Copy all lines below containing "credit".

* [COLLECTED MATERIAL]
++++

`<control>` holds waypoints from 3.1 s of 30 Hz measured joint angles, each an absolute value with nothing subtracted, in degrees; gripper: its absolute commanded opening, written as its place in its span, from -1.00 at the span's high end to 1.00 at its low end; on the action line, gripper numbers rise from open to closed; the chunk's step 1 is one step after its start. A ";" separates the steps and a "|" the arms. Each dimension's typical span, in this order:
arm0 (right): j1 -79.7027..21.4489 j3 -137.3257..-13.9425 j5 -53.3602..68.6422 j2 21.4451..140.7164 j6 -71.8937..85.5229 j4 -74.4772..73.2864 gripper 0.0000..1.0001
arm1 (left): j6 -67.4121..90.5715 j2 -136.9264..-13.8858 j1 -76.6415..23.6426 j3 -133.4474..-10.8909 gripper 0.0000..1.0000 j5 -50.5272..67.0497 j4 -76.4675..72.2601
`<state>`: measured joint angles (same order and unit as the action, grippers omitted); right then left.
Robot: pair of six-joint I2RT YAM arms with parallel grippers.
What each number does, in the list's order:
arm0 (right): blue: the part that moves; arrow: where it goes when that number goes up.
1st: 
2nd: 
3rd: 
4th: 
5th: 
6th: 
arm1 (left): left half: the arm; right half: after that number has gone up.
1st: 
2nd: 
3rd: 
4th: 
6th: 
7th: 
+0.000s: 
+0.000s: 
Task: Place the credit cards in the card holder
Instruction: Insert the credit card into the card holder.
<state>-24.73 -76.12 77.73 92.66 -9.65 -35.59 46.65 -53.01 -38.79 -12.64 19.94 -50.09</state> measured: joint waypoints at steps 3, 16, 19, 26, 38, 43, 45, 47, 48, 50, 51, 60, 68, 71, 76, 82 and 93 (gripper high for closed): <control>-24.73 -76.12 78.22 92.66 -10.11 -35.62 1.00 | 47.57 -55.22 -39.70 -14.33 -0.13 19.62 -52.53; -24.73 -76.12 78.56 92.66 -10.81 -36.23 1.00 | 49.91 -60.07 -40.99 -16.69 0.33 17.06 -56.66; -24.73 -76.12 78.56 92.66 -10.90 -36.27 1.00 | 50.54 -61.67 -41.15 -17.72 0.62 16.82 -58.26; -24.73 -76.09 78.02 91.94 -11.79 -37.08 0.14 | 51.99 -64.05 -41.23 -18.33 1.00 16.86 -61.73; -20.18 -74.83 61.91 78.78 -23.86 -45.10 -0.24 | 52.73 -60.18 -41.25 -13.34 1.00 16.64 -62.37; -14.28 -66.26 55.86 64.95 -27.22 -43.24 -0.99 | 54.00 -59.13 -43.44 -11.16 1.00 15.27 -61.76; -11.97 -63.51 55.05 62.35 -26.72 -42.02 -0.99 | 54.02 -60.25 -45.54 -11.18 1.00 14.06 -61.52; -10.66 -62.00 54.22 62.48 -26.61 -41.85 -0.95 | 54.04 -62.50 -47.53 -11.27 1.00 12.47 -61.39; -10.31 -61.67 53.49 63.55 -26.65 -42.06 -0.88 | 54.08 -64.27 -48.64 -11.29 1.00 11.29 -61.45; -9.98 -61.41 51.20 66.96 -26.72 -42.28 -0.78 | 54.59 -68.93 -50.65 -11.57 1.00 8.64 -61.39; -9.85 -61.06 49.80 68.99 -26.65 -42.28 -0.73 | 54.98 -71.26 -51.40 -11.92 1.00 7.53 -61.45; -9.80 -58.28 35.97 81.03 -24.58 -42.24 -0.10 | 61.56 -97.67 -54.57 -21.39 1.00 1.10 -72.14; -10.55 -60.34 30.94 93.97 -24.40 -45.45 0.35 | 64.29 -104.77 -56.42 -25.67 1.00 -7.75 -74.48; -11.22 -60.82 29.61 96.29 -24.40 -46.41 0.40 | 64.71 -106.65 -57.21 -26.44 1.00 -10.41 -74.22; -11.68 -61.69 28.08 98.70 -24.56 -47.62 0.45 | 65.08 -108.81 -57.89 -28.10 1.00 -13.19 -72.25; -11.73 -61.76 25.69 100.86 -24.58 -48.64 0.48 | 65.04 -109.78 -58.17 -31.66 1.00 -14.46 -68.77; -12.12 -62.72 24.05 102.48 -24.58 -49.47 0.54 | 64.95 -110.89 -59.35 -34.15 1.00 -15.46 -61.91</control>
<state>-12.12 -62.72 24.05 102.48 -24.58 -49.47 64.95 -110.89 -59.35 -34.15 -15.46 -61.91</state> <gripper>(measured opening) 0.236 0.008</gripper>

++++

* [EXPECTED ANSWER]
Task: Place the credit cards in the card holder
Instruction: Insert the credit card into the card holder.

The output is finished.